§ **Work to complete**
Please filter the entries for the word "plastic" and copy every line that has it.

=-=-=-=-=

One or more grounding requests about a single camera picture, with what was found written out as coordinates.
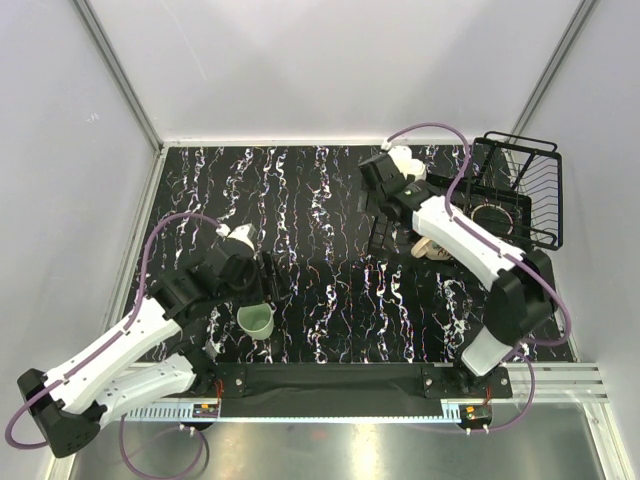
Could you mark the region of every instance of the cup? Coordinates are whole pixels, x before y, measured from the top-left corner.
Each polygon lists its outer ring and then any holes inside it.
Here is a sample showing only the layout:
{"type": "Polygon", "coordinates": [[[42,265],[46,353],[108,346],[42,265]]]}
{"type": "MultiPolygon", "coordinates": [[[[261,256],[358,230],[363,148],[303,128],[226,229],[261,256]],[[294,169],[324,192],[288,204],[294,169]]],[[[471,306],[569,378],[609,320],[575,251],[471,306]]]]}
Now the cup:
{"type": "Polygon", "coordinates": [[[240,307],[238,325],[254,340],[265,340],[273,333],[273,310],[267,303],[240,307]]]}

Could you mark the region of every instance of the black wire basket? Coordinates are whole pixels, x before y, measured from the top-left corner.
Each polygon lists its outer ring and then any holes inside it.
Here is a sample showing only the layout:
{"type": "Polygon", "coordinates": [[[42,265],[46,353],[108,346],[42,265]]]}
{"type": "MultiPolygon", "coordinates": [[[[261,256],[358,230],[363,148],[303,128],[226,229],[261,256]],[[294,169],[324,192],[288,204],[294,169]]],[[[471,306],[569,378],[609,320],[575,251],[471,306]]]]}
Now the black wire basket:
{"type": "MultiPolygon", "coordinates": [[[[452,203],[495,236],[525,251],[534,247],[558,250],[562,246],[562,157],[557,149],[551,142],[487,132],[474,141],[472,162],[452,195],[452,203]]],[[[442,195],[452,180],[427,175],[427,181],[442,195]]],[[[367,253],[419,264],[426,259],[410,255],[411,246],[419,238],[410,229],[378,215],[371,227],[367,253]]],[[[457,262],[427,263],[442,269],[449,268],[447,264],[456,268],[457,262]]]]}

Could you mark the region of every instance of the gray floor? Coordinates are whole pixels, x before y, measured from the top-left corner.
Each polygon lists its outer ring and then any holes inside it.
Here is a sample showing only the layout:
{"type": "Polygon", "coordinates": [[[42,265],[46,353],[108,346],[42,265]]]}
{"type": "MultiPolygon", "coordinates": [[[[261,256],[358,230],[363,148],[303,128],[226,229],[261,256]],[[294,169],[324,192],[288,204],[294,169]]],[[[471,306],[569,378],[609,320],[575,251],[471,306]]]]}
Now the gray floor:
{"type": "MultiPolygon", "coordinates": [[[[512,416],[496,406],[495,424],[512,416]]],[[[167,424],[127,424],[127,450],[167,424]]],[[[426,432],[442,426],[230,424],[206,431],[210,459],[187,478],[270,479],[603,479],[584,414],[577,405],[534,405],[512,430],[489,436],[426,432]]],[[[118,427],[110,425],[78,456],[74,480],[137,478],[119,462],[118,427]]],[[[193,459],[184,432],[134,458],[149,475],[179,473],[193,459]]]]}

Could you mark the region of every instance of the black marble table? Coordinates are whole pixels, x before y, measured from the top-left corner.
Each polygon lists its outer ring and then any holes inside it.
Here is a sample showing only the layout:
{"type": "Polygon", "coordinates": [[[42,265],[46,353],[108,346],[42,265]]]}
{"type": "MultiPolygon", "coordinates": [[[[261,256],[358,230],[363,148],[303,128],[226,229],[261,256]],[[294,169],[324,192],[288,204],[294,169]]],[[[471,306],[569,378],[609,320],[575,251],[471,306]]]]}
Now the black marble table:
{"type": "MultiPolygon", "coordinates": [[[[412,148],[430,173],[452,177],[462,162],[457,146],[412,148]]],[[[221,362],[450,360],[470,328],[482,322],[487,292],[468,276],[366,255],[372,218],[357,211],[357,165],[377,152],[369,146],[171,148],[147,234],[162,218],[184,211],[216,217],[231,228],[252,222],[258,246],[278,258],[293,296],[276,309],[276,329],[266,341],[244,334],[232,306],[225,305],[146,360],[159,361],[176,342],[206,336],[221,341],[221,362]]],[[[215,241],[209,225],[170,225],[154,246],[149,278],[215,241]]],[[[137,276],[129,307],[135,288],[137,276]]],[[[555,322],[546,322],[535,336],[559,336],[555,322]]],[[[568,346],[527,353],[541,361],[572,359],[568,346]]]]}

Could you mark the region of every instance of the robotic arm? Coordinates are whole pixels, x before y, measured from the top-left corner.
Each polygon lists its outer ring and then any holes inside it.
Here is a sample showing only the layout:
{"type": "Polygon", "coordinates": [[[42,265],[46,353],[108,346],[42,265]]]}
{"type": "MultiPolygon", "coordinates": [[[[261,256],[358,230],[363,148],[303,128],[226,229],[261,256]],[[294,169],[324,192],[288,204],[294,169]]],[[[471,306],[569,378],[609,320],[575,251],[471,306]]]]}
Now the robotic arm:
{"type": "Polygon", "coordinates": [[[446,210],[442,189],[429,183],[424,165],[411,158],[408,147],[393,147],[359,167],[365,190],[379,211],[435,241],[489,291],[484,326],[459,350],[458,368],[452,369],[455,383],[466,392],[557,309],[540,284],[506,256],[521,260],[555,288],[551,260],[540,250],[525,253],[500,240],[452,205],[454,221],[446,210]]]}
{"type": "Polygon", "coordinates": [[[256,254],[255,237],[251,225],[236,228],[203,258],[163,274],[149,289],[129,328],[125,326],[127,314],[72,359],[47,372],[30,369],[18,379],[25,401],[54,382],[62,382],[31,408],[56,457],[79,451],[107,424],[135,408],[167,395],[185,391],[202,395],[211,389],[215,366],[197,347],[146,369],[125,376],[121,373],[150,348],[217,305],[233,300],[235,306],[250,306],[286,297],[271,255],[256,254]],[[109,339],[118,334],[118,340],[109,346],[109,339]],[[99,357],[69,376],[74,366],[96,353],[99,357]]]}

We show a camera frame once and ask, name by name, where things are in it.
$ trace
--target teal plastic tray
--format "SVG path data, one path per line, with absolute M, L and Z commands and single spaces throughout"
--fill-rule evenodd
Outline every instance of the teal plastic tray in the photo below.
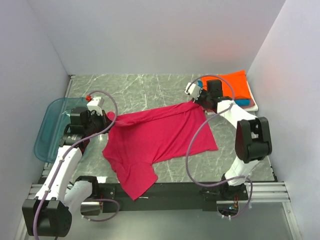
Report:
M 38 136 L 34 145 L 35 156 L 46 163 L 54 163 L 59 148 L 60 138 L 70 123 L 70 112 L 75 107 L 86 107 L 87 101 L 82 98 L 59 98 L 46 109 Z

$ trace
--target white enclosure
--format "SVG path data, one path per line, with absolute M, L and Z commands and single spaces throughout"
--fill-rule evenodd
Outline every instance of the white enclosure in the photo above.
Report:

=-=-=-=-=

§ **Reply**
--target teal plastic tray
Outline every instance of the teal plastic tray in the photo below.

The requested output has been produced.